Expanding the narrow definition of robots in science, engineering, and industry, art robots make room for social criticism, personal concerns, and the free play of imagination and fantasy. Robots are objects that work in time and space. Their open and diverse spatio- temporal structures are capable of specific responses to differing stimuli. Some of the visual forms that robotic art can take include autonomous real-space agents, biomorphic automata, electronic prosthetics integrated with living organisms, and telerobots (including WebBots).

Robots are not only objects to be perceived by the public-as is the case with all other art forms-but are themselves capable of perceiving the public, responding according to the possibilities of their sensors. Robots display behavior. Robotic behavior can be mimetic, synthetic, or a combination of both. Simulating physical and temporal aspects of our existence, robots are capable of inventing new behaviors.

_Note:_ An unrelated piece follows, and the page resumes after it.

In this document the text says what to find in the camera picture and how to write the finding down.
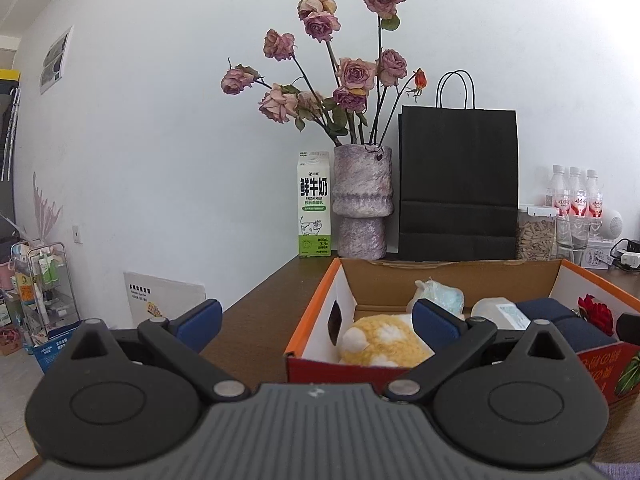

One of the crucial concerns of robotic art is the nature of a robot’s behavior: Is it autonomous, semi-autonomous, responsive, interactive, adaptive, organic, adaptable, telepresential, or otherwise? The behavior of other agents with which robots may interact is also key to robotic art. The interplay that occurs between all involved in a given piece (robots, humans, etc.) defines the specific qualities of that piece.

Robots are not sculptures, paintings, or video art. Art robots are not to be confused in any way with mechanical-looking, static anthropomorphic statues or sculptures (even those that display moving video images). Programs that retrieve information and perform other functions on the Internet, despite being misleadingly called Internet robots, or Netbots, are not related to robotic art. Robotic art always involves a component of real space.

Robots are a new art form and they are prone to be hybridized with diverse technologies. This quality makes them transcend the category of object to be diffused into the environment.

Robotic art can occur in physical places, in telematic space, in virtual environments, or any combination of these that includes an actual location. Robots are new things in the art world. Robotic art has antecedents in the work of artists such as Tinguely and Paik, but it constitutes a completely unique art form in its own right, different from sculpture, video, performance, and other familiar artistic practices. Prototypes are found in sequential machines that endlessly repeat their temporal structures. Only microprocessors allow a more complex and distinct behavior each time, be it in specific or random form. Microprocessors are as important in robotic art as brushes, paint, and canvases are in painting.

Robots belong to a new category of objects and situations disruptive to the traditional taxonomy of art. Where one once spoke of boundaries, borders, and limits we find today new territories. These new artistic terrains are open to new possibilities and relate to one another in productive ways. In these new heterodox terrains, hybrid creatures with no preceding models are born. Coupled with telecommunications media, for example, robotics gives origin to telepresence art, in which the robot is the host of a remote subject.

As a genre, robots do not aspire to convert themselves into closed and fixed forms. They are capable of perishing as a concept if a new situation arises to encompass and surpass them. Robots exist at a juncture of creative debate and conceptual exploration that manifest themselves in expanded telematic and cybernetic domains.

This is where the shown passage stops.